- Sandwan Location in Punjab, India Sandwan Sandwan (India)
- Coordinates: 31°13′55″N 75°53′25″E﻿ / ﻿31.2318481°N 75.8904111°E
- Country: India
- State: Punjab
- District: Shaheed Bhagat Singh Nagar

Government
- • Type: Panchayat raj
- • Body: Gram panchayat

Population (2011)
- • Total: 3,181
- Sex ratio 1637/1544 ♂/♀

Languages
- • Official: Punjabi
- Time zone: UTC+5:30 (IST)
- PIN: 144503
- ISO 3166 code: IN-PB
- Post office: Pharala (S.O)
- Website: nawanshahr.nic.in

= Sandwan =

Sandwan is a village in Shaheed Bhagat Singh Nagar district of Punjab State, India. It is located 2.5 km away from sub post office Pharala, 28 km from Nawanshahr, 26 km from district headquarter Shaheed Bhagat Singh Nagar and 118 km from state capital Chandigarh. The village is administrated by Sarpanch an elected representative of the village.

== Demography ==
As of 2011, Sandwan has a total number of 657 houses and population of 3181 of which 1637 include are males while 1544 are females according to the report published by Census India in 2011. The literacy rate of Sandwan is 80.74% higher than the state average of 75.84%. The population of children under the age of 6 years is 330 which is 10.37% of total population of Sandwan, and child sex ratio is approximately 953 as compared to Punjab state average of 846.

Most of the people are from Schedule Caste which constitutes 56.27% of total population in Sandwan. The town does not have any Schedule Tribe population so far.
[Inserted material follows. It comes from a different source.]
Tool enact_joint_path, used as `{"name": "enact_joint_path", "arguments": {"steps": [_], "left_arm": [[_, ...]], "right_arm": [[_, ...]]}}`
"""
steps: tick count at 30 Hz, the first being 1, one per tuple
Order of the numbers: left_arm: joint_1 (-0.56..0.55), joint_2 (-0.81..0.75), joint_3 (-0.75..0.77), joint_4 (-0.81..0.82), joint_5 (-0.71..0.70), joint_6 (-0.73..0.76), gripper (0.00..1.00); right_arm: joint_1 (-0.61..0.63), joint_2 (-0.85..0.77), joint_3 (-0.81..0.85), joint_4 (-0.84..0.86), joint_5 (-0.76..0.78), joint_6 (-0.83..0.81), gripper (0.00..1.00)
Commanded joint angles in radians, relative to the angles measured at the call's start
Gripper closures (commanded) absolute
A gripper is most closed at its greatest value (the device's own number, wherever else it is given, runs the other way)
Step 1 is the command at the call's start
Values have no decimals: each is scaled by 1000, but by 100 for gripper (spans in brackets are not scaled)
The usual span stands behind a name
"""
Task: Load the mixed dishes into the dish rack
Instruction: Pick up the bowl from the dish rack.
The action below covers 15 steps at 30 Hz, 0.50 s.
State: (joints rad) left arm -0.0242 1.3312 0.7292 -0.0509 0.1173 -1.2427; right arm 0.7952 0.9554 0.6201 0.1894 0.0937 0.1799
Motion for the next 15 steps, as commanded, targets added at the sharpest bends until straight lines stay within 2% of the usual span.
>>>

As per the report published by Census India in 2011, 1034 people were engaged in work activities out of the total population of Sandwan which includes 936 males and 98 females. According to census survey report 2011, 73.60% workers describe their work as main work and 26.40% workers are involved in Marginal activity providing livelihood for less than 6 months.

== Education ==
The village has a Punjabi language co-ed primary school established in 1935.